Friday, January 31, 2014

Moving

Gary had been carrying heavy and heavier boxes for what had seemed like hours. Kathryn, on the other hand, was upstairs in the townhouse they had been renting cleaning the bathroom they had just cleaned a few days ago. “Christ, she's gonna scrub the tile off the floor,” he grumbled to himself as he manhandled another box into the moving truck. When he thought about it Gary really didn't mind that Kathy was doing the cleaning and the nit-noid parts of the clearing out. She was, after all, better at it than he was and he was much stronger than she so he could carry the larger boxes and stack them all higher in the truck.

After he fit this box into position Gary paused a moment to look at the great wall of stuff; large, formidable, foreboding even. It was nothing less than a great wall. Empty space in the truck was becoming scarce. The smaller items would get packed into the old blazer with Kathy, the three kids, two cats, two dogs, rabbit, and the iguana. The driver's seat in the moving truck would be occupied by him. “Damn it, I wish we could afford to have someone do this for us.”

“Yeah, that would be nice, honey.” Kathy was obviously taking a break from the sweaty jobs inside to catch her breath in the sweltering Texas summer day. “How's it going, baby?”

Gary answered almost solemnly, “It's going,” he hung his head and shook it slightly. “I need a cold drink.”

“Great!” Kathy tried to be perky, annoyingly perky, but she was too hot and tired to pull it off, “There's bottled water in the fridge.” Gary didn't hear her as he was already shoulders deep in the fridge getting two bottles of water.

When he got back to the truck and handed Kathy an opened bottle she thanked him. Then said, “You know, I think we have plenty of room to get everything in there easily.”

Gary was dumbstruck.
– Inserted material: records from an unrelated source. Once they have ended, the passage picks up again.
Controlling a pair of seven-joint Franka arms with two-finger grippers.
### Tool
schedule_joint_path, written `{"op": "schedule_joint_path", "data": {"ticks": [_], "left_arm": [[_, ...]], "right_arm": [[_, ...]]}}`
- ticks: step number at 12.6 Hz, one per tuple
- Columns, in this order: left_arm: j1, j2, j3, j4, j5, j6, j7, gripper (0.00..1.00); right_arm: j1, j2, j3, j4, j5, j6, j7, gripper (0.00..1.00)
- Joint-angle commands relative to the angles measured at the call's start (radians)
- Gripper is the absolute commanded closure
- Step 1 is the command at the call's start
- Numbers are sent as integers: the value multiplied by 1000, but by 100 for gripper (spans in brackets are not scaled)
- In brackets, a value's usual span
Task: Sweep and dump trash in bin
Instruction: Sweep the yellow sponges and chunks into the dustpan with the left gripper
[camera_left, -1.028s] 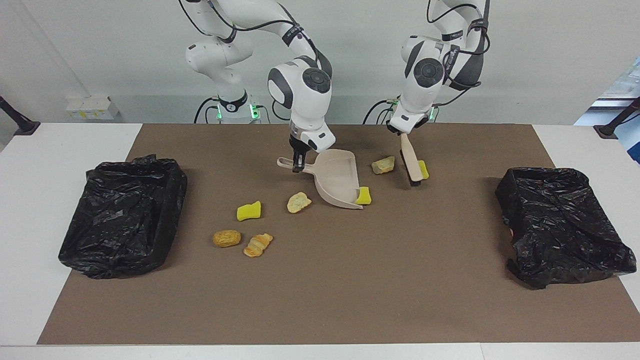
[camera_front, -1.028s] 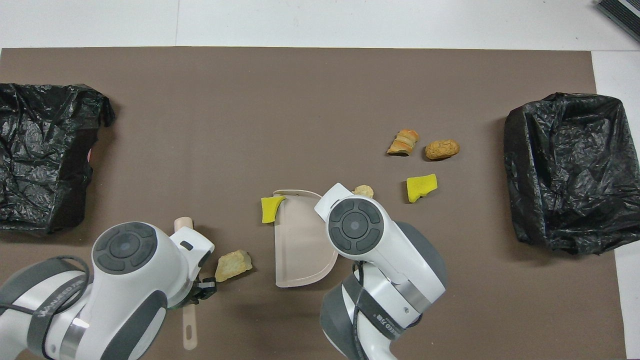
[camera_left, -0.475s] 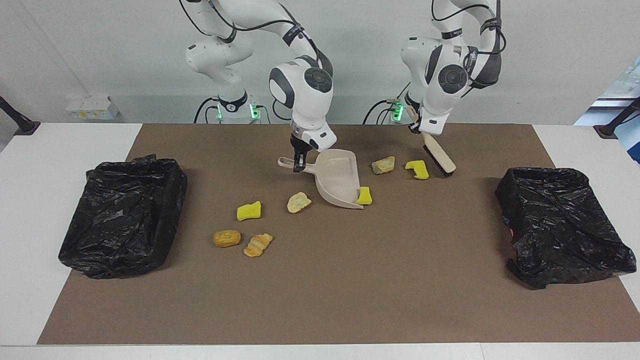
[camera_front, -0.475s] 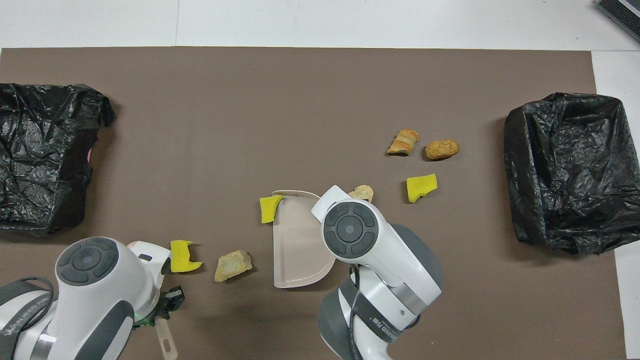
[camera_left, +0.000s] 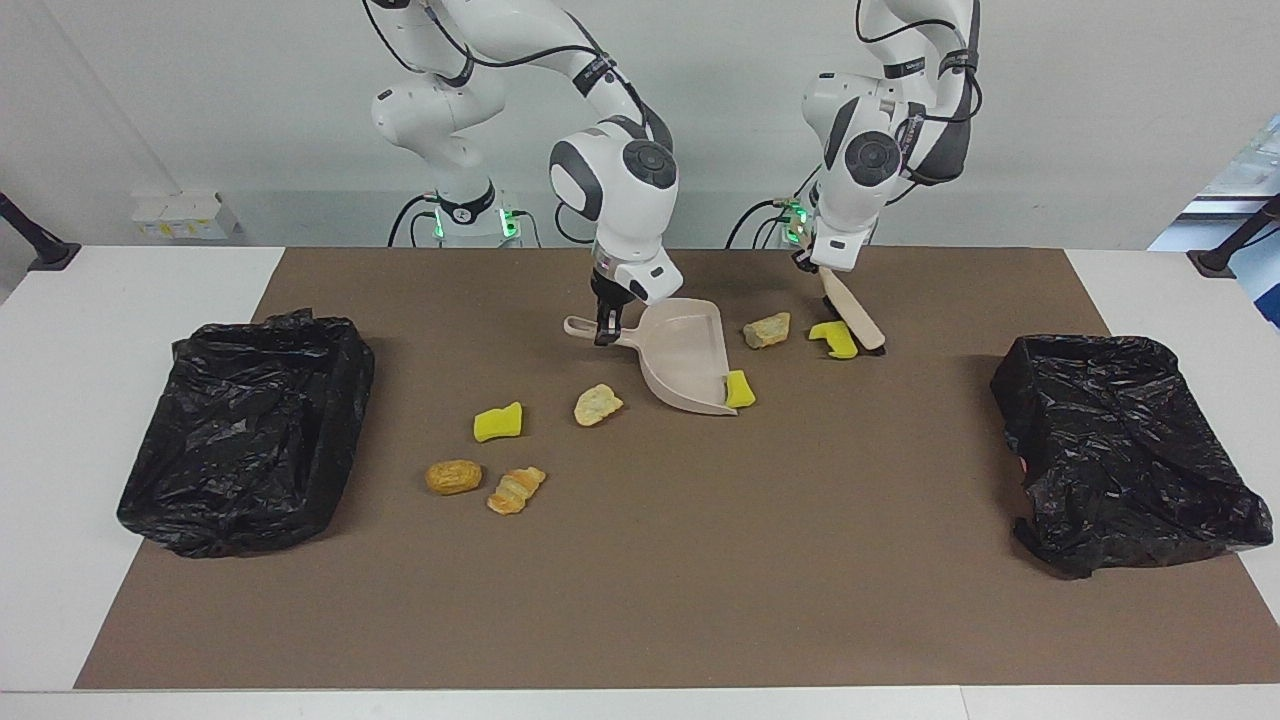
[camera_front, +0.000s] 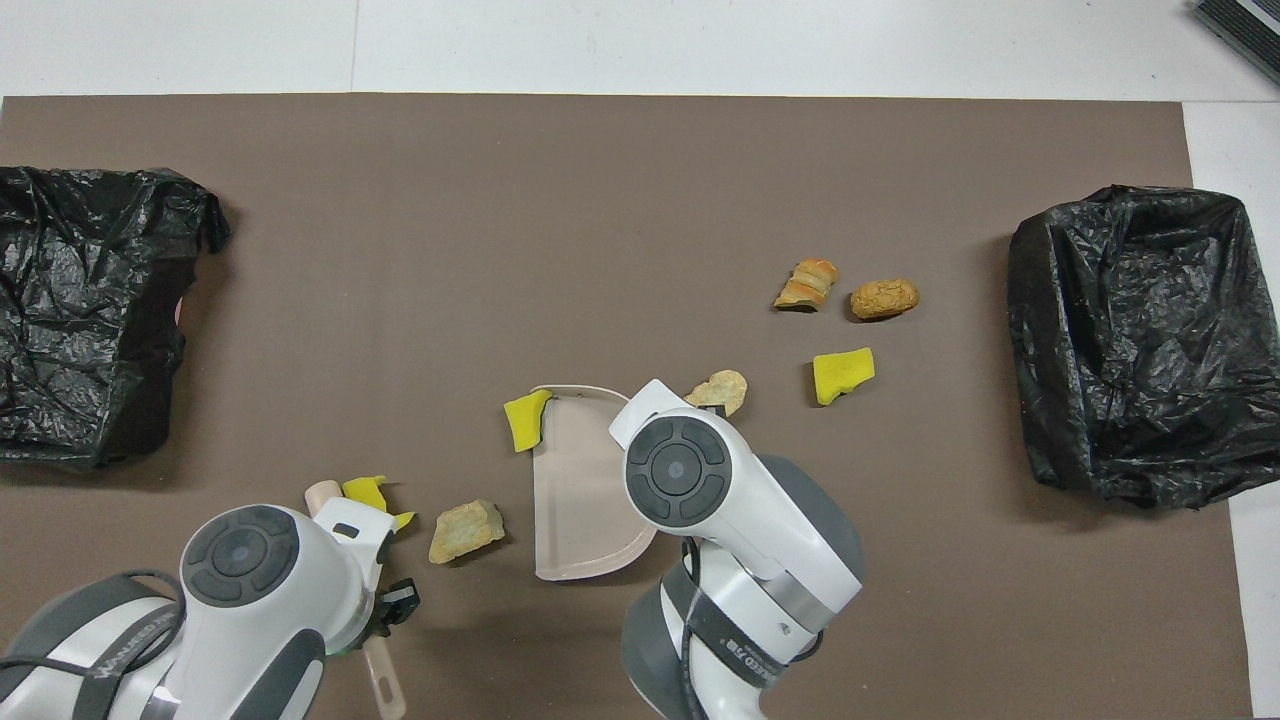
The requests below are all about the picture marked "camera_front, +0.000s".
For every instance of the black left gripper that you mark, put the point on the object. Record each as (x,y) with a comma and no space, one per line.
(398,603)

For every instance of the pale flaky pastry piece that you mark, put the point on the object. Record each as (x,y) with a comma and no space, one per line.
(722,390)

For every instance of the beige hand brush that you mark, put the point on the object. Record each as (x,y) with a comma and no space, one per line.
(385,685)

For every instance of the bread chunk with tan crust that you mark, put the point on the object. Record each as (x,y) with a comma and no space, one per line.
(465,532)

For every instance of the yellow sponge piece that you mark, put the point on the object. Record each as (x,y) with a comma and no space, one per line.
(365,493)
(525,425)
(843,375)

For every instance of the beige plastic dustpan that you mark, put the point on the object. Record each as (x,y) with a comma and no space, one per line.
(580,480)

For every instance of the small striped croissant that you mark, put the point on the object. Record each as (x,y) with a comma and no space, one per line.
(806,285)

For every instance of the round brown bun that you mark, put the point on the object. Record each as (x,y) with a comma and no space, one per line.
(885,298)

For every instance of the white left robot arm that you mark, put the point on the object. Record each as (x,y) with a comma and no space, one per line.
(250,600)

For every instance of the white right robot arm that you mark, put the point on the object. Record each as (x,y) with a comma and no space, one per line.
(740,540)

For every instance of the bin lined with black bag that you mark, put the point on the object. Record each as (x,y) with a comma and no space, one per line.
(1130,350)
(80,320)

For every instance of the brown table mat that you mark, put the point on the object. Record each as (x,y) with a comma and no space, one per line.
(600,200)

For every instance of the dark grey ribbed panel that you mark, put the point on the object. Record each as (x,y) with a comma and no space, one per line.
(1245,30)
The thought of not getting everything into the two vehicles had not come anywhere near to his mind yet alone crossed it. “Whatever,” he shook his head and smiled.

“I just hope that the start date for your position with Homeland gets set.” Now that was the fear. That was what was keeping Gary up at night. Why hadn't the department come back yet with a start date? Was it a wise gamble to move the entire family on the promise of a job without a start date? Sitting there, in the sweltering heat and humidity again Gary heard the voice of Kathy's old world intelligence operative uncle that night on the phone years ago. “I would stay the hell away from Homeland Security. They are about as inbred and inept as a government organization can get.”

Still, it was more than he had in Texas right now. He went back to packing the can. “Gotta keep moving,” he mumbled to himself.